(Task brief):
Scan the entries for "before". Every line that holds it is to be copied.

##### Information given

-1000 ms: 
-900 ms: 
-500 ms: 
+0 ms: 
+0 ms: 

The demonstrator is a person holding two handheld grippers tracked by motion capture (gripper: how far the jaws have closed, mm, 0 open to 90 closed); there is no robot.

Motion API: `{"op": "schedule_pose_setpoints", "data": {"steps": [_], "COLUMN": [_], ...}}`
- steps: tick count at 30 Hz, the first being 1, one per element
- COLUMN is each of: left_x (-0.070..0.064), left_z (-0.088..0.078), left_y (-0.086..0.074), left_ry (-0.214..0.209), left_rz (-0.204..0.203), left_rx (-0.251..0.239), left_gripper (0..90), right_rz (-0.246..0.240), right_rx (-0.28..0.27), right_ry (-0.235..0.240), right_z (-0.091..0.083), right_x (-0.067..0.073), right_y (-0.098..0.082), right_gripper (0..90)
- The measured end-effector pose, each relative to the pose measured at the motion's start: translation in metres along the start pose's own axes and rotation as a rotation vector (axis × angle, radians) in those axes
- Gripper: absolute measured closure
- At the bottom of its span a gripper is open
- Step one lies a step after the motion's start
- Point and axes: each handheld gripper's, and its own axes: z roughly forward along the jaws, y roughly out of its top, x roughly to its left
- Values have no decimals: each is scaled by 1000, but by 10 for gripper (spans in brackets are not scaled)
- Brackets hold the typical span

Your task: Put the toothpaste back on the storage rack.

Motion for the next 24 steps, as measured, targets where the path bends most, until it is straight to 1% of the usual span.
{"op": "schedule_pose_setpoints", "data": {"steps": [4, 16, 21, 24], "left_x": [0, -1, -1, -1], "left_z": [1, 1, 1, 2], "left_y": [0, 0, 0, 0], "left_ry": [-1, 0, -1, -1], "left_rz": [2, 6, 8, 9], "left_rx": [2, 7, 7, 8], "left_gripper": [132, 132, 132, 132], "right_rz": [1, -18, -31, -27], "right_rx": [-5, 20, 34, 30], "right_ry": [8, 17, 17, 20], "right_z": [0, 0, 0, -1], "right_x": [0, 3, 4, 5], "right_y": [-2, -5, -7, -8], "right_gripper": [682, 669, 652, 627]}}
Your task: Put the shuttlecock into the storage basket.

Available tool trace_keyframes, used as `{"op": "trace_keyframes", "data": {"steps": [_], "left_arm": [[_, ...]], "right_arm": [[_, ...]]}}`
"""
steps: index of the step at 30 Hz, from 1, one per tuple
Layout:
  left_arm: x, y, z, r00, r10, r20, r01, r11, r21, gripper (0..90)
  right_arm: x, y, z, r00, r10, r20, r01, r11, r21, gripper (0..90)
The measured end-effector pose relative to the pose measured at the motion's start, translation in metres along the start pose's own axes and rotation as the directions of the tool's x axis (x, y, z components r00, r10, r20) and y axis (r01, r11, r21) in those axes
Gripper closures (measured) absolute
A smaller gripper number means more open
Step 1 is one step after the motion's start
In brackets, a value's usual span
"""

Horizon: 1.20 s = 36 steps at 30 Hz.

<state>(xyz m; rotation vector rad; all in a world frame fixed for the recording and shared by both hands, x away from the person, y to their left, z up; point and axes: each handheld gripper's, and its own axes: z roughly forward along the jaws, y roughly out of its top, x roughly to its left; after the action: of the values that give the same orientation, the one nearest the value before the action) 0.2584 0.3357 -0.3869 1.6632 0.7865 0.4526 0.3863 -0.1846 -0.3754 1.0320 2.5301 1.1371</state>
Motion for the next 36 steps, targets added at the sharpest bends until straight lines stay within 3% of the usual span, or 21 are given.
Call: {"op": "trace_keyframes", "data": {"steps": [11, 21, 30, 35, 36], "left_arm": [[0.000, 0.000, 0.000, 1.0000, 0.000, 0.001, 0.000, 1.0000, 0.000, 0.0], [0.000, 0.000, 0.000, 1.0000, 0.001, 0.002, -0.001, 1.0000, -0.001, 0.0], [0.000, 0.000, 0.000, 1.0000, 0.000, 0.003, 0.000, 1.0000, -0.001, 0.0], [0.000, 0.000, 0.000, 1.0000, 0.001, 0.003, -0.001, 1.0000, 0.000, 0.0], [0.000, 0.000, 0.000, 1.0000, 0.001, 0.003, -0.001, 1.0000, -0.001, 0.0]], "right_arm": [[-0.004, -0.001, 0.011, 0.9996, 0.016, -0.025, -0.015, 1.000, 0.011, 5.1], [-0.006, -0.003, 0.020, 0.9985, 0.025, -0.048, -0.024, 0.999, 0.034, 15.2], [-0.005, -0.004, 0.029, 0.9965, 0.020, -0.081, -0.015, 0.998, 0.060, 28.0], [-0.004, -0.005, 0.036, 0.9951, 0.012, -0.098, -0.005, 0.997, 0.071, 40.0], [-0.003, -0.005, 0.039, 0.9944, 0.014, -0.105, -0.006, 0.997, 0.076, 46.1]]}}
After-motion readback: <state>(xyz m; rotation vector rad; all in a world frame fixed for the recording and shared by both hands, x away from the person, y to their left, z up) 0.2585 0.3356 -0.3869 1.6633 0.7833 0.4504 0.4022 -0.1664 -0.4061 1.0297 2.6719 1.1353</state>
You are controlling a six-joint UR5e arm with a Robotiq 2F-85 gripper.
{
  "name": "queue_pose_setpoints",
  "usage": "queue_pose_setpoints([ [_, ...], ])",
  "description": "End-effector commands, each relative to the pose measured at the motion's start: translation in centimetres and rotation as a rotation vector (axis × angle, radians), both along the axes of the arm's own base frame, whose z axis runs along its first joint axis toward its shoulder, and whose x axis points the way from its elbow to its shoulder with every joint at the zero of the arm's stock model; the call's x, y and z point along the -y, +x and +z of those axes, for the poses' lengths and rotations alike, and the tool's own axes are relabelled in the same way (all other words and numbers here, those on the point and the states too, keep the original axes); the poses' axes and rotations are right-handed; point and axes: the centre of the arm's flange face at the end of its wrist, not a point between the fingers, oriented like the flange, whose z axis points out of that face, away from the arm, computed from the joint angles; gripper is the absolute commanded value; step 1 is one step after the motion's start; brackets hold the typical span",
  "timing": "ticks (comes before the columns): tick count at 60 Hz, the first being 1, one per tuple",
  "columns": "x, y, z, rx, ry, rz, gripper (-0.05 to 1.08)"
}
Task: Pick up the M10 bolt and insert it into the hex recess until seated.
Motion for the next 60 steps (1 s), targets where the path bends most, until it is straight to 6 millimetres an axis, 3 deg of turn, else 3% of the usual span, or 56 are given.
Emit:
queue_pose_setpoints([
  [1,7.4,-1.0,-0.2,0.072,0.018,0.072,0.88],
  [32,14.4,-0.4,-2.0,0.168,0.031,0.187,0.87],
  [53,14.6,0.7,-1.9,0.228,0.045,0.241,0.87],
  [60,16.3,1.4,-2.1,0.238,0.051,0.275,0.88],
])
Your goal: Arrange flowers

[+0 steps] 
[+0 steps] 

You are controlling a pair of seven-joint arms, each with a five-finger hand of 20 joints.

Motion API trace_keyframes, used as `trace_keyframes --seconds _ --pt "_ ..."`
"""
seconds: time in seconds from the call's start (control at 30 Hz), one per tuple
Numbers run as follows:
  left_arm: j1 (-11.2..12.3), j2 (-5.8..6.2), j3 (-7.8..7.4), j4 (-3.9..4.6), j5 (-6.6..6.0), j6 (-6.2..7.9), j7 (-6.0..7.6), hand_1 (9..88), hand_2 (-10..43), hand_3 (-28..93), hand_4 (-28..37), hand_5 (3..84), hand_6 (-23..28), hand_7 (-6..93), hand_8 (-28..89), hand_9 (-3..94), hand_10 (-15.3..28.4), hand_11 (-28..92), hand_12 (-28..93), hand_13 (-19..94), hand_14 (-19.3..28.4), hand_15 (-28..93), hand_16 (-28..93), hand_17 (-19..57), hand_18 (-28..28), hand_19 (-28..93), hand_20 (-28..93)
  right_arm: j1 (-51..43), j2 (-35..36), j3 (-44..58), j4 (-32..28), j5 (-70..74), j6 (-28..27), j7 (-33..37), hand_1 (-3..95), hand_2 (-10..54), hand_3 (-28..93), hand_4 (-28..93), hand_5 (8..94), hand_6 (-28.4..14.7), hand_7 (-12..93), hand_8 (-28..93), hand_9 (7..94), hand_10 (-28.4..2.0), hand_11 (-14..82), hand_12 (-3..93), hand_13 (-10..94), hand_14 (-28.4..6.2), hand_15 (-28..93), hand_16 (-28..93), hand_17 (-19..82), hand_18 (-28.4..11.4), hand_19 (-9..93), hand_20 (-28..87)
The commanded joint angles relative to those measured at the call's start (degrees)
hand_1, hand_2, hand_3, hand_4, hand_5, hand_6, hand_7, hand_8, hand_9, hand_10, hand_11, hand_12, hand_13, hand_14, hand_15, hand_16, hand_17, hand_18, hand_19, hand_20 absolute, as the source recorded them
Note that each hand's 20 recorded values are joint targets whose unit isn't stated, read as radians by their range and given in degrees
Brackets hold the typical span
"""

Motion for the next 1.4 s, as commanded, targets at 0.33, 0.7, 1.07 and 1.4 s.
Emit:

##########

(Response area):
<state>(xyz m; rotation vector rad; all in a world frame fixed for the recording and shared by both hands, x away from the person, y to their left, z up; point and axes: each handheld gripper's, and its own axes: z roughly forward along the jaws, y roughly out of its top, x roughly to its left; after the action: of the values that give the same orientation, the one nearest the value before the action) 0.2584 0.3357 -0.3869 1.6632 0.7865 0.4526 0.3863 -0.1846 -0.3754 1.0320 2.5301 1.1371</state>
  "timing": "ticks (comes before the columns): tick count at 60 Hz, the first being 1, one per tuple",

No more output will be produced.